The map doesn’t have to be pretty (see mine as proof), and it’s even all right to whip one up in Paint and use green and blue and squiggly lines:

(…I don’t really want to claim that as mine, but I guess it is)

I’m a very visual person. Having a map in front of me does much more for me than would a list of dates and names from the past. Some people like to create a culture and base the map around it, and that works to. Whatever way works best for you. I like to start with a map before culture for several reasons. The main reason, however, is that I can look at the region a culture is located in and decide how and why it acts the way it does. 

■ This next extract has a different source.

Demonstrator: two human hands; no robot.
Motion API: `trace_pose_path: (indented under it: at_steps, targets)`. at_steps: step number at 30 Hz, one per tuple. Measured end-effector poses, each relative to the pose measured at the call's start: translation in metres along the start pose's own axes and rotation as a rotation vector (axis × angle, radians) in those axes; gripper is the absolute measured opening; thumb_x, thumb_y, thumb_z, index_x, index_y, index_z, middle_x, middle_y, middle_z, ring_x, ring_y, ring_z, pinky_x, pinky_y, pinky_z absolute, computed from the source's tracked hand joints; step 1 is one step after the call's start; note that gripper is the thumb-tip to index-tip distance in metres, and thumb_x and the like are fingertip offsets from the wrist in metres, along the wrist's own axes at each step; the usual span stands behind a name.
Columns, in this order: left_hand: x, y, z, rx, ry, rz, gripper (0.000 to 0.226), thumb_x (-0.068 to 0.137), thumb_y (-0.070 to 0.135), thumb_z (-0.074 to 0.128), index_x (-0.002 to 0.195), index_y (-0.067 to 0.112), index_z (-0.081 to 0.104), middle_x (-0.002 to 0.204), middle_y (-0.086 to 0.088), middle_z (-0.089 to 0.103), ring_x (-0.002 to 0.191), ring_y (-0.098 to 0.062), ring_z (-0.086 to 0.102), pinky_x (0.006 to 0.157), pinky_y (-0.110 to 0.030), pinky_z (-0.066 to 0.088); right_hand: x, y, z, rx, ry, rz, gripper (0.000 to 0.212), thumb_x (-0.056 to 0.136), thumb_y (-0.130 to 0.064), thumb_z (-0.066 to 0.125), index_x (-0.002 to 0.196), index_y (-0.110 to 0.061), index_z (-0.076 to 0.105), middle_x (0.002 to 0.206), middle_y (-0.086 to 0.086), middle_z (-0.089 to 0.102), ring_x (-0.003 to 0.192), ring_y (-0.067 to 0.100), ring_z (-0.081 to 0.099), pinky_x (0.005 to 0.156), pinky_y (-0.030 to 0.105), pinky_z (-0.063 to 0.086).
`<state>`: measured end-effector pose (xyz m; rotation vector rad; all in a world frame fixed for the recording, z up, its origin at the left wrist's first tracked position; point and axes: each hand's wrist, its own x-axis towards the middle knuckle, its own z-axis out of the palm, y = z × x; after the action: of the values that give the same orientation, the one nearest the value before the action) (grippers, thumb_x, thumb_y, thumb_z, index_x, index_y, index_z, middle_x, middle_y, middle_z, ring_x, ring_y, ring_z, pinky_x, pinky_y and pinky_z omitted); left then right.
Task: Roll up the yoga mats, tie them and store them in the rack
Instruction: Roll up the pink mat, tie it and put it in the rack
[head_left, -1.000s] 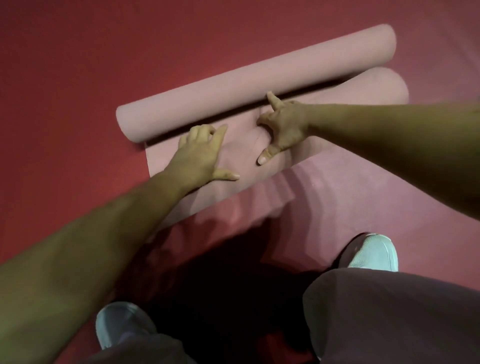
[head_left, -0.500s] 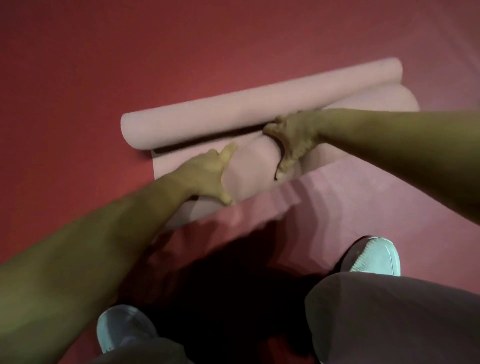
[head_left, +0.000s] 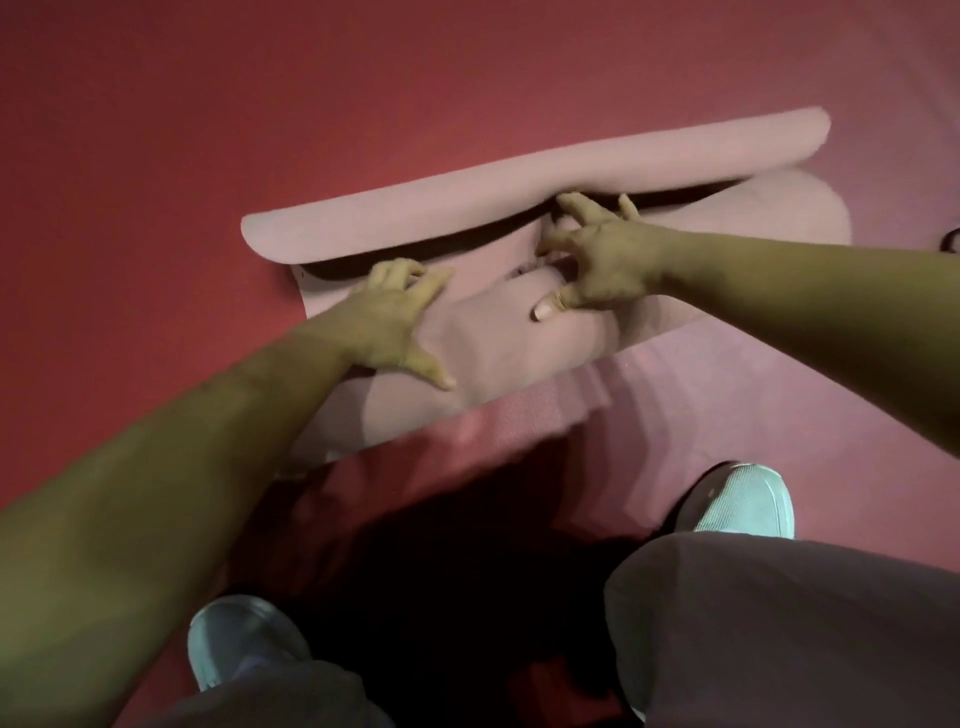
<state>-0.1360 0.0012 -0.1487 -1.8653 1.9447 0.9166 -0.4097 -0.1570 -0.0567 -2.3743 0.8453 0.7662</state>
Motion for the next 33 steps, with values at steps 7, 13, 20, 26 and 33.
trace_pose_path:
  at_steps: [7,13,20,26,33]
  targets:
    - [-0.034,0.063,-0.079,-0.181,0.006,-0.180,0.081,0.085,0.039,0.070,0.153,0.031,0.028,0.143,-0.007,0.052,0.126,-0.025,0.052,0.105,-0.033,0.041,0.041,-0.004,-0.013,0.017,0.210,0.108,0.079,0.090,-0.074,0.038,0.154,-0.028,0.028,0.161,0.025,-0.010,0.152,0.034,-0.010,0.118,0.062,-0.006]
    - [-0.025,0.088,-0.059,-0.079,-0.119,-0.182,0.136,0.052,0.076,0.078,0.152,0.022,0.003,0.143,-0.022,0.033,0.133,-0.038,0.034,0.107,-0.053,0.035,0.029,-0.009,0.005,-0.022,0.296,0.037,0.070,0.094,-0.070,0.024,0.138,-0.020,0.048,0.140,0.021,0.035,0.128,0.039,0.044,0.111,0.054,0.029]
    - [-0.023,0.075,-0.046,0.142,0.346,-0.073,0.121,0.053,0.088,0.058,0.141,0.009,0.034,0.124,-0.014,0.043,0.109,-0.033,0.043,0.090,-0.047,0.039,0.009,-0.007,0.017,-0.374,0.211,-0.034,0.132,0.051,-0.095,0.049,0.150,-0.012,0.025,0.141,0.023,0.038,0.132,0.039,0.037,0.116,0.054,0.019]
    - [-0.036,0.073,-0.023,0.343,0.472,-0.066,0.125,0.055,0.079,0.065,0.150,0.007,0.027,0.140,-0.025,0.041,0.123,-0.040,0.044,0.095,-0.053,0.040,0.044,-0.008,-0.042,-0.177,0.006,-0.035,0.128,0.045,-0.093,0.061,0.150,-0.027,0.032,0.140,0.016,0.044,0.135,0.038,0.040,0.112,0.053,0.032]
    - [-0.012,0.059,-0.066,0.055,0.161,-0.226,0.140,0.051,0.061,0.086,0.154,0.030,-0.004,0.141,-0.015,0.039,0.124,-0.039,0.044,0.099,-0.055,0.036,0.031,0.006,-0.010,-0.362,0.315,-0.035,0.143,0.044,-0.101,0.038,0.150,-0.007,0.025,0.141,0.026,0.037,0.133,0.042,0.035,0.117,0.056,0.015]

For instance, suppose you created a region of a fantasy world with very little wood. There is an abundance of reeds, marshy areas, iron deposits close to the surface, and wide open plains.
Now, how would a people group live and interact in this area?
Most likely, they would build their homes from reeds and mud, while the very rich might use stone for more lavish and/or religious sanctuaries. The people would eat fish, marsh birds and eggs, tubers, and potentially some livestock like chickens and sheep. They would resemble the ancient Egyptians along the Nile, in some ways, and like the Babylonians in others. Assuming a humid and warm climate, they would favor light clothing and bright colors. Workers would be heavily tanned from working outdoors, so pale skin might be considered a sign of delicacy, noble birth, or beauty. If there is a major river nearby, the people might worship some kind of water god, along with a sun god. This people would have strong agriculture, and a weak military.

Look at that! I’ve taken a tiny section of geography and formed a culture based simply on the surroundings. Obviously, this culture isn’t very detailed or fleshed out, but for five minutes it’s not too shabby.

Maybe you don’t want to start with a map. That’s fine. Perhaps you have a fabulous idea for a super unique culture already, and you want to form the map around them. Go for it. Like I said before, there is no right, set-in-stone way to build a world.

Now that we have a place to start, it’s time to start creating. We can branch off and map nomadic wanderings, draw up plans for technological growth, make charts of magic systems, form societies based on the type of cheese people like, and more.

Wait… what?
Looks like we need to discuss this world building thing a bit more. Maybe next week.

*We’ll address fantasy names at some point.
1I say often because some books rattle off a list of country names and expect you to be impressed. Don’t be, until the book proves there’s more to those countries than a name.